TASK GOAL
Of the records that follow, copy only the lines from the line containing "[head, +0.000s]" to the line containing "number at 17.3", both included, exactly as written.

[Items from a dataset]
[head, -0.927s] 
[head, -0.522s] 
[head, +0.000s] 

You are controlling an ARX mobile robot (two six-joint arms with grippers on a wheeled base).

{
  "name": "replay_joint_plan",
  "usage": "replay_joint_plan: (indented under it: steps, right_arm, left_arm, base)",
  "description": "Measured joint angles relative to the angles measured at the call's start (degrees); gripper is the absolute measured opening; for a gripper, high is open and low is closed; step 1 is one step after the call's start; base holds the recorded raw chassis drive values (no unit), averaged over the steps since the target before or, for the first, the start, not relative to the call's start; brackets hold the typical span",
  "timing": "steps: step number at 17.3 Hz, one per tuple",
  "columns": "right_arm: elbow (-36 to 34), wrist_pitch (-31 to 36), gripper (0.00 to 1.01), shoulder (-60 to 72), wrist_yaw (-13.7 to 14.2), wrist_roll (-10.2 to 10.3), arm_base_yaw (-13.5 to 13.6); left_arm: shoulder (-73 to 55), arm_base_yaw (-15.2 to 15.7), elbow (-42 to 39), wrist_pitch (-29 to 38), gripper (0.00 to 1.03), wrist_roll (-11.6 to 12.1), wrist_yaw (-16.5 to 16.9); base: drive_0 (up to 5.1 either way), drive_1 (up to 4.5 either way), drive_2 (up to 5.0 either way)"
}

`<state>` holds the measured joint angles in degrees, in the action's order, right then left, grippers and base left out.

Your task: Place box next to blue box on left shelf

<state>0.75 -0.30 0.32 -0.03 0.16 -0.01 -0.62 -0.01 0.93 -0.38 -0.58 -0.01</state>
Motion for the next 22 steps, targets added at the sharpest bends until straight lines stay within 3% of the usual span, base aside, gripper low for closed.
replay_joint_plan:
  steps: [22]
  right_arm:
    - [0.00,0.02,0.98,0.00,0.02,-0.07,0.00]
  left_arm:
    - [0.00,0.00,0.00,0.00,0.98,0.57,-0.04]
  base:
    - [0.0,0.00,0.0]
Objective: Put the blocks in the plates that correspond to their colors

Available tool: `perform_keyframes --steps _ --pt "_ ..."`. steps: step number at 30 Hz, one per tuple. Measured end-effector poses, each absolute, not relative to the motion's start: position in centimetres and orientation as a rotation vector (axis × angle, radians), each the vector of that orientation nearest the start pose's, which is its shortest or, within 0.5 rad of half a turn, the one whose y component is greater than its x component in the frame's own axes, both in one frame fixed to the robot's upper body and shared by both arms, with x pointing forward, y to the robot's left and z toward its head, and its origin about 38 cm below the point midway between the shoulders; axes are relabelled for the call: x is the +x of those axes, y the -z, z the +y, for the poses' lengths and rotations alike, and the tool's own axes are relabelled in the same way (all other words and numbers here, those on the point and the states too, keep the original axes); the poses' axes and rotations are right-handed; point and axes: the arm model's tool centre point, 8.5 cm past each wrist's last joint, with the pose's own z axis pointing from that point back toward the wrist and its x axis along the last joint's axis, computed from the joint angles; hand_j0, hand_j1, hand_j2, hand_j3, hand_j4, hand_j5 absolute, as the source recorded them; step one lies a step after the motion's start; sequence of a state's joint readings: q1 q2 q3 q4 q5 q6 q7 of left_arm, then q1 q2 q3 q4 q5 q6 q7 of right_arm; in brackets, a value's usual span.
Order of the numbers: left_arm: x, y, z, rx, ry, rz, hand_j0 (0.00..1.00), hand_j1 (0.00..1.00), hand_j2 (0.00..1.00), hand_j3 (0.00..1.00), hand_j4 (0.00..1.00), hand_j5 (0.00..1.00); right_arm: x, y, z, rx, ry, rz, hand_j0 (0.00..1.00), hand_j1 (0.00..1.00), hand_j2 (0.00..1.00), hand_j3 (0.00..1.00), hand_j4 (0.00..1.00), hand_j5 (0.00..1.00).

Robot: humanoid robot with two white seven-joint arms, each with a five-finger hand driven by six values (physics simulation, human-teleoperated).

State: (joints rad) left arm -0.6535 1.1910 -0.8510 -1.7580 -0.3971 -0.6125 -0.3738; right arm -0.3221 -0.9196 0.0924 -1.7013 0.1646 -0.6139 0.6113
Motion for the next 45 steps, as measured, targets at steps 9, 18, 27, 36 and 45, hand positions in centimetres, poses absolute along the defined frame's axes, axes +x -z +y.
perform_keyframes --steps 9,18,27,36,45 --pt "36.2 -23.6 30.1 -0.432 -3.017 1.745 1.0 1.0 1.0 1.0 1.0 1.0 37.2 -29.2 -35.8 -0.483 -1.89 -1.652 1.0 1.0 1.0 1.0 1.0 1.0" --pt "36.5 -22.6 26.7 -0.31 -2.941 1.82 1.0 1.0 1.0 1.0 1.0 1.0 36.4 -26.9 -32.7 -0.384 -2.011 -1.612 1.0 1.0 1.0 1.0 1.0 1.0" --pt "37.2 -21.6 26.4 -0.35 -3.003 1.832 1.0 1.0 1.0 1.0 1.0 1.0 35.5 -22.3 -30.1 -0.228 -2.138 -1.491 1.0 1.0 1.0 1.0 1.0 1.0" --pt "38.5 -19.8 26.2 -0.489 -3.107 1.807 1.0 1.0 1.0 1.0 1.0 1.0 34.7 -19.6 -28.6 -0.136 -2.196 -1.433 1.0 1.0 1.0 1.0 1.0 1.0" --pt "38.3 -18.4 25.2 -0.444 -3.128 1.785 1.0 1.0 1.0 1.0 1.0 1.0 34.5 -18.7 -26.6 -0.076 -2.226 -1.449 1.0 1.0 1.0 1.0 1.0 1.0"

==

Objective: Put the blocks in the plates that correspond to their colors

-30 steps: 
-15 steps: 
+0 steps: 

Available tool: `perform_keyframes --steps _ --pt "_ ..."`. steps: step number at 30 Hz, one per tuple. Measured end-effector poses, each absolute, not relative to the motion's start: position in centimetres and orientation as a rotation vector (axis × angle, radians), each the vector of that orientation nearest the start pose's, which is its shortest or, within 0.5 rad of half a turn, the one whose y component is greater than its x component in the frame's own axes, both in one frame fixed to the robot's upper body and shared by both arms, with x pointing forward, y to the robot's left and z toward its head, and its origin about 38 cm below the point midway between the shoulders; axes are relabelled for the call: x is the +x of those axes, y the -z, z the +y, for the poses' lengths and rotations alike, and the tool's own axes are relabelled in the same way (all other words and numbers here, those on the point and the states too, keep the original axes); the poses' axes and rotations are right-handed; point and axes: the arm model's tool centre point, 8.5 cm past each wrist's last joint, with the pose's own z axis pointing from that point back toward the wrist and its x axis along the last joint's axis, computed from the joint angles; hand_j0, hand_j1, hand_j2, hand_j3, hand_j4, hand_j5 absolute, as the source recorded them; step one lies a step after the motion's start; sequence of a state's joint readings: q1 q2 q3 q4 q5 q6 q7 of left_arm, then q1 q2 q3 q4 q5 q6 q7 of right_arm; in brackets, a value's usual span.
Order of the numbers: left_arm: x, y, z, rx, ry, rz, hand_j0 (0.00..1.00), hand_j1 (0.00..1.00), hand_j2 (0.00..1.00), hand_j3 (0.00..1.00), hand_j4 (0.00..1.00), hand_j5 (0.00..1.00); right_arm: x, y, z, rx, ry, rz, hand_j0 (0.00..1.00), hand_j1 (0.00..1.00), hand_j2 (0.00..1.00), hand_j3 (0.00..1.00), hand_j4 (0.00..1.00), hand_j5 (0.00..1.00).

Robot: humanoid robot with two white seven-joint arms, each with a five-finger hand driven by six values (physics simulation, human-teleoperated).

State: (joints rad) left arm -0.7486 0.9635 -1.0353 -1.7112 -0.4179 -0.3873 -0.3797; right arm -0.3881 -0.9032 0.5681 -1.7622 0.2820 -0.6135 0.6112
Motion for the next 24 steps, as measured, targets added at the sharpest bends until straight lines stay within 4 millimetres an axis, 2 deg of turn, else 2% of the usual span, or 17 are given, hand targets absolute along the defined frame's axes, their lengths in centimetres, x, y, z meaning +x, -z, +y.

SOLUTION TO THE EXERCISE
[head, +0.000s] 

You are controlling an ARX mobile robot (two six-joint arms with grippers on a wheeled base).

{
  "name": "replay_joint_plan",
  "usage": "replay_joint_plan: (indented under it: steps, right_arm, left_arm, base)",
  "description": "Measured joint angles relative to the angles measured at the call's start (degrees); gripper is the absolute measured opening; for a gripper, high is open and low is closed; step 1 is one step after the call's start; base holds the recorded raw chassis drive values (no unit), averaged over the steps since the target before or, for the first, the start, not relative to the call's start; brackets hold the typical span",
  "timing": "steps: step number at 17.3 Hz, one per tuple",

The exercise is done, and nothing more is needed.